The two cgroups now exercise distinct paths concurrently:

- `background_spinner` keeps two CPUs continuously busy on LLC 0.
- `phased_worker` alternates between burning CPU and yielding on
  LLC 1, exercising the scheduler's voluntary-preemption + wakeup
  placement code paths.

Both cgroups still run for the **entire scenario duration**: the
phasing happens *within* each `phased_worker` worker's loop, while
`execute_defs` holds both cgroups across the whole run via
`HoldSpec::FULL`. To express phasing across cgroups (e.g. add
`phased_worker` only for the second half of the run), use
`execute_steps` with multiple `Step` entries -- see
[Ops and Steps](concepts/ops.md). Step 8 below adds an `Op::snapshot`
capture into a step's op list.

## Step 5: Tune execution

Several `#[ktstr_test]` attributes control how the VM runs the
scenario. The defaults are tuned for fast iteration; tune up for
longer / heavier runs:

| Attribute | Default | What it does |
|---|---|---|
| `duration_s` | `2` | Per-scenario wall-clock seconds. The framework keeps both cgroups running for `duration_s` seconds, then signals workers to stop and collects reports. |
| `watchdog_timeout_s` | `4` | sched_ext watchdog fire threshold. Applied via `scx_sched.watchdog_timeout` on 7.1+ kernels and the static `scx_watchdog_timeout` symbol on pre-7.1 kernels. When neither path is available the override silently no-ops. |
| `workers_per_cgroup` | `2` | Default worker count when a `CgroupDef` does not call `.workers(n)`. Per-cgroup `.workers(n)` overrides this. |
| `memory_mb` | `2048` | VM memory in MiB. |

`watchdog_timeout_s` should be `>= duration_s + slack`: the
watchdog fires inside the kernel during the run, so a value
shorter than the run guarantees a stall trigger before any
workload completes. Pad by enough seconds to absorb worst-case
phase + assertion overhead.

For the run we're building, bump the duration to 10 s (so each
phase iteration repeats many times) and stretch the watchdog to
match:

```rust,ignore
#[ktstr_test(
    llcs = 2,
    cores = 2,
    threads = 1,
    duration_s = 10,
    watchdog_timeout_s = 30,
)]
fn mixed_workloads(ctx: &Ctx) -> Result<AssertResult> {
    // body unchanged from Step 4 -- two cgroups via execute_defs
}
```

For the full attribute reference (auto-repro, performance mode,
flag and topology constraints, etc.), see
[The #\[ktstr_test\] Macro](writing-tests/ktstr-test-macro.md).

## Step 6: Add assertions

Default checks already run with no configuration -- `not_starved` is
`Some(true)` in `Assert::default_checks()`, which enables:

- **Starvation** -- any worker with zero work units fails the test.
- **Fairness spread** -- per-cgroup `max(off-CPU%) - min(off-CPU%)`
  must stay under the spread threshold (release default 15%; debug
  default 35% — debug builds in small VMs show higher spread, so
  the threshold loosens automatically when `cfg!(debug_assertions)`
  is true).
- **Scheduling gaps** -- the longest wall-clock gap observed at
  work-unit checkpoints must stay under the gap threshold
  (release default 2000 ms; debug default 3000 ms — same
  `cfg!(debug_assertions)` gate as spread).

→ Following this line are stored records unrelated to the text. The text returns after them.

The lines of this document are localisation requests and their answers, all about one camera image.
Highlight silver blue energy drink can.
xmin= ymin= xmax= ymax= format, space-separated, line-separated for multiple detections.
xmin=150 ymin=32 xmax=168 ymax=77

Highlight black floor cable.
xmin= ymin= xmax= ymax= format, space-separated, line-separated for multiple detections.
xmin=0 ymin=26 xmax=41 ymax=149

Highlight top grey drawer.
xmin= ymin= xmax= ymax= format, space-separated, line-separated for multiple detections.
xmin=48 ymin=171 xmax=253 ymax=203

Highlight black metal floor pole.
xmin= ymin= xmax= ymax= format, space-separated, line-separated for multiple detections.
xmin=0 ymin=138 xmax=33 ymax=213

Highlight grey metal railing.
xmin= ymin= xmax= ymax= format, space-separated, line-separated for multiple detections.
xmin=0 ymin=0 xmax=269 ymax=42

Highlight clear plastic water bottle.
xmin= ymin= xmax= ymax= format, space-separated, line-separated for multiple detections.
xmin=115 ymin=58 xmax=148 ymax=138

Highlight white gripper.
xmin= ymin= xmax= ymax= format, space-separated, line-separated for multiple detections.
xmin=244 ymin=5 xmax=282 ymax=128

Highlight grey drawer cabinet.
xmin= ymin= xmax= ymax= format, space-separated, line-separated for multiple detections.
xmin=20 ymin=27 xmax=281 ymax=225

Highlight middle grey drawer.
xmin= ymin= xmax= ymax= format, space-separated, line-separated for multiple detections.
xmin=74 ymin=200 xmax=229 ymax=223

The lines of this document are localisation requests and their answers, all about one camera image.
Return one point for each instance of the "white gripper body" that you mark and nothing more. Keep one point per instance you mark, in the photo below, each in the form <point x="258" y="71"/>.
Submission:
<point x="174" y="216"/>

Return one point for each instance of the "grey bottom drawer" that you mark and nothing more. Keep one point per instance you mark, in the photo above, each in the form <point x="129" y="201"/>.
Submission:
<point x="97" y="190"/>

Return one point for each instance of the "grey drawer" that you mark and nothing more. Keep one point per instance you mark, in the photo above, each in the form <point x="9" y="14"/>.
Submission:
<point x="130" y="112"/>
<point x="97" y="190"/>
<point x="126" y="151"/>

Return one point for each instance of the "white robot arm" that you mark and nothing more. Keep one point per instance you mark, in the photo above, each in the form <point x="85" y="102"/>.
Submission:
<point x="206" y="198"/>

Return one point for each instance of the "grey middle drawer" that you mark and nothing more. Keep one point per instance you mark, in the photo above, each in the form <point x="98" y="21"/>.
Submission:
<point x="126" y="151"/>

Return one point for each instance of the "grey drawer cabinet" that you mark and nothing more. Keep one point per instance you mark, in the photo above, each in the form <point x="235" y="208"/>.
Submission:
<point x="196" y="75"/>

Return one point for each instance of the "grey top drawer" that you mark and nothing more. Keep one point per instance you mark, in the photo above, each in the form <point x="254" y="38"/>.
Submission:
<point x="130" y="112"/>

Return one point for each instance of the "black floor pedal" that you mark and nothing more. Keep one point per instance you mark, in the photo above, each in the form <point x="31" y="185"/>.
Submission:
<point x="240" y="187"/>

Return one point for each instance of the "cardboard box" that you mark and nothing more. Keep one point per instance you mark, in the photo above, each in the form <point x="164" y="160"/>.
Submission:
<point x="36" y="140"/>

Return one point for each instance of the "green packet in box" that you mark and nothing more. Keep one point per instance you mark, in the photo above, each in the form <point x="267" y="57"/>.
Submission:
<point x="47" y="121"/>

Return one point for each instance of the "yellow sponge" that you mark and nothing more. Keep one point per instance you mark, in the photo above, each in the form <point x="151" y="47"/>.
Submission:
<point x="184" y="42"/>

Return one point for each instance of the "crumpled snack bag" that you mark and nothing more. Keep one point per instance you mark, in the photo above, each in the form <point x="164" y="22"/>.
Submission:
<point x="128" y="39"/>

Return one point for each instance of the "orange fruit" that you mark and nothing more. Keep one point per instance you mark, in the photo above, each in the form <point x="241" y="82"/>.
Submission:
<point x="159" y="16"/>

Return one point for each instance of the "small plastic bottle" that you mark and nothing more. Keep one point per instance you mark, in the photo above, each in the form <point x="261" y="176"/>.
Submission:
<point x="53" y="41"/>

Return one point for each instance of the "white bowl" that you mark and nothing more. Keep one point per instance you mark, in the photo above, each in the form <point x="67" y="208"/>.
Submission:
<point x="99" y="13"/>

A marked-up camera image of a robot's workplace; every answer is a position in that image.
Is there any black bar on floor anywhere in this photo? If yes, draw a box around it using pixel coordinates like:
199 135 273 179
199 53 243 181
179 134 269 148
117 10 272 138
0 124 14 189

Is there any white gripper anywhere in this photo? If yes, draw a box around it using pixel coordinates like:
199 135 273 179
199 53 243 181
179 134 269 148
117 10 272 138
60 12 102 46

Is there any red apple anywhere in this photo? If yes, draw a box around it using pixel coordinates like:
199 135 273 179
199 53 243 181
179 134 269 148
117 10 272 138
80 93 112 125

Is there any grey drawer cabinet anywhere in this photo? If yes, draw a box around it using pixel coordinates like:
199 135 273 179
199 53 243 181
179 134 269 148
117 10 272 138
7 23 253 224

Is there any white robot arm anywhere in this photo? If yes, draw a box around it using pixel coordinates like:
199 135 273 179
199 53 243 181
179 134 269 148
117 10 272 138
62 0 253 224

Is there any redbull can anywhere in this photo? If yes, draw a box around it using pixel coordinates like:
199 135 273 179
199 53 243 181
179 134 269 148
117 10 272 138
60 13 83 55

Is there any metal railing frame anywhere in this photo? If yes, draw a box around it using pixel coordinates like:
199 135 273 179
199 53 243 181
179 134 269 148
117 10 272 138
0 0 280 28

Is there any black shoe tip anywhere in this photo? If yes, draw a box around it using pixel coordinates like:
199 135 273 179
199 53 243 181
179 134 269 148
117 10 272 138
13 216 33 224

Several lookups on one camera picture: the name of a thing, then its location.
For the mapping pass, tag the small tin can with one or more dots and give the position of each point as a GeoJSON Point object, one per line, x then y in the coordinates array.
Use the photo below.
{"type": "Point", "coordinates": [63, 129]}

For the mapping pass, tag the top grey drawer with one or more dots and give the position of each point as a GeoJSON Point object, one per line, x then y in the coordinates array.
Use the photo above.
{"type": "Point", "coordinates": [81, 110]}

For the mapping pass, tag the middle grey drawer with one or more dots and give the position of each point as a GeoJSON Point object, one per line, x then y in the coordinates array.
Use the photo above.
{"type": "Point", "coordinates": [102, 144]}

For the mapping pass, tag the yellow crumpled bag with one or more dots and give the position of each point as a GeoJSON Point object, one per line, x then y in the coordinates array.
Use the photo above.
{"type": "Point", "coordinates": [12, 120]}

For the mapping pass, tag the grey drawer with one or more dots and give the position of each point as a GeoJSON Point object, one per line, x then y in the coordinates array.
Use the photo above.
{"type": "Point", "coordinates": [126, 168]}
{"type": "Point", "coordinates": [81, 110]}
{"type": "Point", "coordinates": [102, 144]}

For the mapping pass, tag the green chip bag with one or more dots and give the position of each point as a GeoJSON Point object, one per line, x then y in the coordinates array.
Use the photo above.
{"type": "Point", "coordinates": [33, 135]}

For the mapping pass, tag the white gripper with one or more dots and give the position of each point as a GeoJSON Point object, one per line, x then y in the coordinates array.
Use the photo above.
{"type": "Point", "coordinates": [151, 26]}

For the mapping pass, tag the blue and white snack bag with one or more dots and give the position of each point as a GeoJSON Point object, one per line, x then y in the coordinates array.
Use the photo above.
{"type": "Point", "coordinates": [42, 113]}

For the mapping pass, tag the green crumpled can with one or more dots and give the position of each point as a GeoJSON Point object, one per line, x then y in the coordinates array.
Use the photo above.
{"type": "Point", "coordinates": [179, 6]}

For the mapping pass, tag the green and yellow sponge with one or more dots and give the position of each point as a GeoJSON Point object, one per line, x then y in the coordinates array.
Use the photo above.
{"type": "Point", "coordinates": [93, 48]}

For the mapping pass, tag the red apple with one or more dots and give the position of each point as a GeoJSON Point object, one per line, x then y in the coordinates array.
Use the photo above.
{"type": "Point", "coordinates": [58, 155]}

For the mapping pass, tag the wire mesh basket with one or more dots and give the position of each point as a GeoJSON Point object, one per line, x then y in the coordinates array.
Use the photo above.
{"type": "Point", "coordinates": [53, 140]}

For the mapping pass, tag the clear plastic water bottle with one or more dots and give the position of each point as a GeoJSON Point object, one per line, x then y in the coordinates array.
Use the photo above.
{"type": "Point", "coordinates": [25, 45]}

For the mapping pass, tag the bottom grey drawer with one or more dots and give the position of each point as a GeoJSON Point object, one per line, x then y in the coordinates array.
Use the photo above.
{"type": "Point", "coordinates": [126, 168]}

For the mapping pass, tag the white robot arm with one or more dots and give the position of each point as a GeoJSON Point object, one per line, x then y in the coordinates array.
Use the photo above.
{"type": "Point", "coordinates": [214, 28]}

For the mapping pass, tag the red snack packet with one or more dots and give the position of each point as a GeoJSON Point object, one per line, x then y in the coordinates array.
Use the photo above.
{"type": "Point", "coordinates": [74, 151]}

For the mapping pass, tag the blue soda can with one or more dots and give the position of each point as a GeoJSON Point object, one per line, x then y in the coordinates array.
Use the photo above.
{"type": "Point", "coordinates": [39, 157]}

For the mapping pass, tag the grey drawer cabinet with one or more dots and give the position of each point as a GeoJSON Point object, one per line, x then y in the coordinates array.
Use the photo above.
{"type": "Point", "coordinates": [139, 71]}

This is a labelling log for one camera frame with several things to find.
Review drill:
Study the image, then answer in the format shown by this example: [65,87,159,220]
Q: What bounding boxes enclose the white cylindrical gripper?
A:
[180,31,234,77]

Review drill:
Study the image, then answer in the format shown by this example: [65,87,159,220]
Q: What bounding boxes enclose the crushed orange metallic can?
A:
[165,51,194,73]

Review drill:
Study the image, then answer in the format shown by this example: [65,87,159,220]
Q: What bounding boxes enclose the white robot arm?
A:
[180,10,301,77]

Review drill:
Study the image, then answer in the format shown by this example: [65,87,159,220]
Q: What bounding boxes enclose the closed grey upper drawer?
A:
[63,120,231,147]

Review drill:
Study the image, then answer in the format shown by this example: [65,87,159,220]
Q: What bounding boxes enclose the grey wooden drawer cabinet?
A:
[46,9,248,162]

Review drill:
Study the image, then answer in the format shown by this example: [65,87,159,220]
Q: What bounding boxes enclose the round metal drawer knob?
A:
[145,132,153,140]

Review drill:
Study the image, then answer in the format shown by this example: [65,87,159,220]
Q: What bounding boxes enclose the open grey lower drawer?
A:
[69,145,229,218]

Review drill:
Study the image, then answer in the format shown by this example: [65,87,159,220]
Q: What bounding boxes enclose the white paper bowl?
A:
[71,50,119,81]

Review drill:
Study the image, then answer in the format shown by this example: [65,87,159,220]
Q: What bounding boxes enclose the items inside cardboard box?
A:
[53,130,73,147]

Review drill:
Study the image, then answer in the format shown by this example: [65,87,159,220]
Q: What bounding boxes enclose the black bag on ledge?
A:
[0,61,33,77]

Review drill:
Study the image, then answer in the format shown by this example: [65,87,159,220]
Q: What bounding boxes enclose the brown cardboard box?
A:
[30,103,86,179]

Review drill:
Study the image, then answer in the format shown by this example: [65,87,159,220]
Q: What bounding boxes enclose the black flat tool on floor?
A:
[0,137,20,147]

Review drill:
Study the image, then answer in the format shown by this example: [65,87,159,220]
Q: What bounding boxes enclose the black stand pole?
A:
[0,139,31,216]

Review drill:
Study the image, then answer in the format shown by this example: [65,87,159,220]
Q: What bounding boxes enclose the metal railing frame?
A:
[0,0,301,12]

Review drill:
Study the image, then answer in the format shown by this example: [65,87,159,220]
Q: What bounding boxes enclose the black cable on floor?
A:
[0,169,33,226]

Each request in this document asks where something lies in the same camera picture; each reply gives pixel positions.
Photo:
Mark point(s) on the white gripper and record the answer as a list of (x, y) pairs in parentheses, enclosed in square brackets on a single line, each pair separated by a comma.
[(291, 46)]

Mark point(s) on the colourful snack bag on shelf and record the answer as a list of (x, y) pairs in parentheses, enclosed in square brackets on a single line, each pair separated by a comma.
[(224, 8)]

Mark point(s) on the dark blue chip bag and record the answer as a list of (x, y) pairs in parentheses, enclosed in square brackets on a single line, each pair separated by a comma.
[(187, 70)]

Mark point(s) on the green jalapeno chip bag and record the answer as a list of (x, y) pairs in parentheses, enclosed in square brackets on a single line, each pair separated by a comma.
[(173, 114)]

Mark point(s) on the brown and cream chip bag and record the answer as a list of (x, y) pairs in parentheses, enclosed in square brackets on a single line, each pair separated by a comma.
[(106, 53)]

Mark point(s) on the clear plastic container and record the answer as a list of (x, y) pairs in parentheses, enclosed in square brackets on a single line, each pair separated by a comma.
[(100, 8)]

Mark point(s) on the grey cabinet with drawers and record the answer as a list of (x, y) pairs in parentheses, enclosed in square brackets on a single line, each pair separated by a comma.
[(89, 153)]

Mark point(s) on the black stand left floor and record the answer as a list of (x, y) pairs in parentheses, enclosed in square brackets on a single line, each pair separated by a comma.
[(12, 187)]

Host-side monitor checks (imbalance ratio, DSQ depth, stall
detection, fallback / keep-last event rates) are also enabled by
default with thresholds from `MonitorThresholds::DEFAULT`.

Cpuset isolation is **opt-in** -- enable it with `isolation = true`.
Override the spread threshold and add throughput-parity gates:

```rust,ignore
use std::time::Duration;
use ktstr::prelude::*;

#[ktstr_test(
    llcs = 2,
    cores = 2,
    threads = 1,
    duration_s = 10,
    watchdog_timeout_s = 30,
    isolation = true,
    max_spread_pct = 15.0,
    max_throughput_cv = 0.5,
    min_work_rate = 1.0,
)]
fn mixed_workloads(ctx: &Ctx) -> Result<AssertResult> {
    execute_defs(ctx, vec![
        CgroupDef::named("background_spinner")
            .workers(2)
            .work_type(WorkType::SpinWait)
            .with_cpuset(CpusetSpec::Llc(0)),
        CgroupDef::named("phased_worker")
            .workers(2)
            .work_type(WorkType::sequence(
                Phase::Spin(Duration::from_millis(100)),
                [Phase::Yield(Duration::from_millis(20))],
            ))
            .with_cpuset(CpusetSpec::Llc(1)),
    ])
}
```

What each new attribute gates:

- `isolation = true` -- workers must only run on CPUs in their
  assigned cpuset; any execution on an unexpected CPU fails the test.
- `max_spread_pct = 15.0` -- per-cgroup fairness, as above (this
  attribute also overrides the release default if you want a
  different threshold).
- `max_throughput_cv = 0.5` -- coefficient of variation of
  `work_units / cpu_time` across workers. Catches a scheduler that
  gives some workers disproportionately less effective CPU.
- `min_work_rate = 1.0` -- minimum work units per CPU-second per
  worker. Catches the case where every worker is equally slow
  (CV passes but absolute throughput is too low).

`#[ktstr_test]` exposes the full `Assert` surface (scheduling gaps,
monitor thresholds, NUMA locality, wake-latency benchmarks). See
[Checking](concepts/checking.md) for the merge chain
(`default_checks() -> Scheduler.assert -> per-test`) and the
complete threshold list.

## Step 7: Run it

Run the test with `cargo ktstr test`, scoped to this one test name:

```sh
cargo ktstr test --kernel ../linux -- -E 'test(mixed_workloads)'
```

If `cargo ktstr test` reports "no kernel found", the `--kernel` path
either points at a directory without a built vmlinux or at a kernel
the cache cannot locate. Run `cargo ktstr kernel build` to populate
the cache, or pass an explicit path to a built kernel source tree —
see [Getting Started: Build a kernel](getting-started.md#build-a-kernel)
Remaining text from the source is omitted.